Background: The newly recognized endemic focus of leishmaniasis in Satluj river valley of Himachal Pradesh (India) has both localized cutaneous leishmaniasis (LCL) and visceral leishmaniasis (VL) predominantly caused by Leishmania donovani. Rapid rK39 immunochromatographic dipstick test detects circulating antibodies to recombinant K39 antigen of L. donovani-infantum complex and is highly specific/sensitive in diagnosing symptomatic or asymptomatic infection in humans and dogs. Methods: The sera from two VL patients and 13 LCL patients, and 31 dogs were subjected to rK39 immunochromatographic dipstick testing with an aim to identify possible animal reservoir for leishmaniasis in this endemic focus. Results and Conclusion: The positive rapid rK39 immunochromatographic dipstick test in 100% VL and 31.8% LCL patients, and 6.5% dogs suggests that both VL and LCL in this focus are apparently being caused by L. donovani-infantum and that reservoir infection is perhaps being chiefly maintained in asymptomatic dogs. However, it needs corroborative evidence in the form of in-vitro parasite cultivation and/or PCR studies for confirmation. A more elaborate study is recommended.


Keywords: Canine leishmaniasis, Cutaneous leishmaniasis, Visceral leishmaniasis, Dogs, Himachal Pradesh, rK39 dipstick test


How to cite this article:
Sharma NL, Mahajan VK, Negi AK, Verma GK. The rK39 immunochromatic dipstick testing: A study for K39 seroprevalence in dogs and human leishmaniasis patients for possible animal reservoir of cutaneous and visceral leishmaniasis in endemic focus of Satluj river valley of Himachal Pradesh (India). Indian J Dermatol Venereol Leprol 2009;75:52-5

How to cite this URL:
Sharma NL, Mahajan VK, Negi AK, Verma GK. The rK39 immunochromatic dipstick testing: A study for K39 seroprevalence in dogs and human leishmaniasis patients for possible animal reservoir of cutaneous and visceral leishmaniasis in endemic focus of Satluj river valley of Himachal Pradesh (India). Indian J Dermatol Venereol Leprol [serial online] 2009 [cited 2019 Apr 21];75:52-5. Available from: http://www.ijdvl.com/text.asp?2009/75/1/52/45221



  Introduction Top


Visceral leishmaniasis (VL) is caused primarily by Leishmania donovani and Leishmania infantum , and the primary causative agent of localized cutaneous leishmaniasis (LCL) is Leishmania tropica , L. major or L . aethiopica in the 'old world'. Recently, L. donovani and L . infantum too have been implicated to cause LCL. [1],[2],[3],[4],[5],[6],[7] Visceral leishmaniasis is endemic in Indian states of Bihar and West Bengal and has been reported sporadically from hills of Uttar Pradesh and Himachal Pradesh. [8],[9],[10],[11] Cutaneous leishmaniasis has been endemic in western-Thar desert of India, Pakistan, Afghanistan, Iran, and China. Phlebotomus argentipes is the only proven vector for VL in the Indian subcontinent, while the identity of any animal reservoir in the region has remained elusive.
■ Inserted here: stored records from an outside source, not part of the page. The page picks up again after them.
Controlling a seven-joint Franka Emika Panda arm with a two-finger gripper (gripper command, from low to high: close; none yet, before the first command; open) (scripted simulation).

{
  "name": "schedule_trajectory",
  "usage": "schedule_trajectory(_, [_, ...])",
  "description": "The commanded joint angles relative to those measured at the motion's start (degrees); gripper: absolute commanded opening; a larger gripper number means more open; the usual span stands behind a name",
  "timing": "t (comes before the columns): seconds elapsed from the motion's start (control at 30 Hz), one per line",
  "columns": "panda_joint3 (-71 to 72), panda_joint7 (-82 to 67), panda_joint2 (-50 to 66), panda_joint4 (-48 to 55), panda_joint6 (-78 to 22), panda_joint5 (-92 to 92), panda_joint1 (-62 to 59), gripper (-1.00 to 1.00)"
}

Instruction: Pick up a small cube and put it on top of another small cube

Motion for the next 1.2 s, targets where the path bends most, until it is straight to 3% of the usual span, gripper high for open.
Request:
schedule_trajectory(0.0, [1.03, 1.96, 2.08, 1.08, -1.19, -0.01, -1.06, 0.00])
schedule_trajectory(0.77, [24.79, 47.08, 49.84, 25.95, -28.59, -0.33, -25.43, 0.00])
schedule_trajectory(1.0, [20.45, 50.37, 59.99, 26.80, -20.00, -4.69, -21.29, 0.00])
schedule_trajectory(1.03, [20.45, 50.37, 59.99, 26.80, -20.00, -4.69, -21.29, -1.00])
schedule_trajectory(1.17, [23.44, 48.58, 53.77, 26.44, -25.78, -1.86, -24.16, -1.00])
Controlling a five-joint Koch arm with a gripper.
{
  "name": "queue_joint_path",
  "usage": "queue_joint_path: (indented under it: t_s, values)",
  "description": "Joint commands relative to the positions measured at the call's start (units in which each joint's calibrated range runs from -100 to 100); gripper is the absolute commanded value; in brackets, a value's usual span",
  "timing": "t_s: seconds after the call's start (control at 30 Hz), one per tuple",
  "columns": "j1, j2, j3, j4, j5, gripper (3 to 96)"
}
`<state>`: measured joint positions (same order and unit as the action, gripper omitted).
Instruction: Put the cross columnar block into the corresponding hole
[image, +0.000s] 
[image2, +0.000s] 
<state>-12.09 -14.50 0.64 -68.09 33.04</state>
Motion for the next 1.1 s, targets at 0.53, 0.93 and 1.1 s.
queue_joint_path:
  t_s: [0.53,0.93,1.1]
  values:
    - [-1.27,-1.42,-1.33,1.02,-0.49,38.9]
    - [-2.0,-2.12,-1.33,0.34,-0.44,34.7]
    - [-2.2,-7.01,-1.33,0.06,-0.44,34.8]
L. donovani and L. infantum are primarily viscerotropic but have been recognized to possess cutaneo-viscerotropic tendency in some endemic foci. [3],[6] For instance, L. donovani is reported to cause LCL in Kenya, Yemen, Sri Lanka, Syria, and more recently in India, [1],[2],[3],[4],[5] and L. infantum has been frequently isolated from LCL patients in countries like Spain, Italy, Algeria, Morocco, Tunisia, Malta, Cyprus, Greece, and Pakistan. [6],[7] L. infantum leishmaniasis is a zoonotic infection in Mediterranean countries having sylvatic transmission cycle. Different vector species, for example, Phlebotomus longiductus , P. wui , and P. chinensis are responsible in different regions for this form of infection. [6] Dogs are the main domestic reservoirs, and in wild, it is wolves and foxes. [12] Early diagnosis in dogs is, thus, important for surveillance and control programs.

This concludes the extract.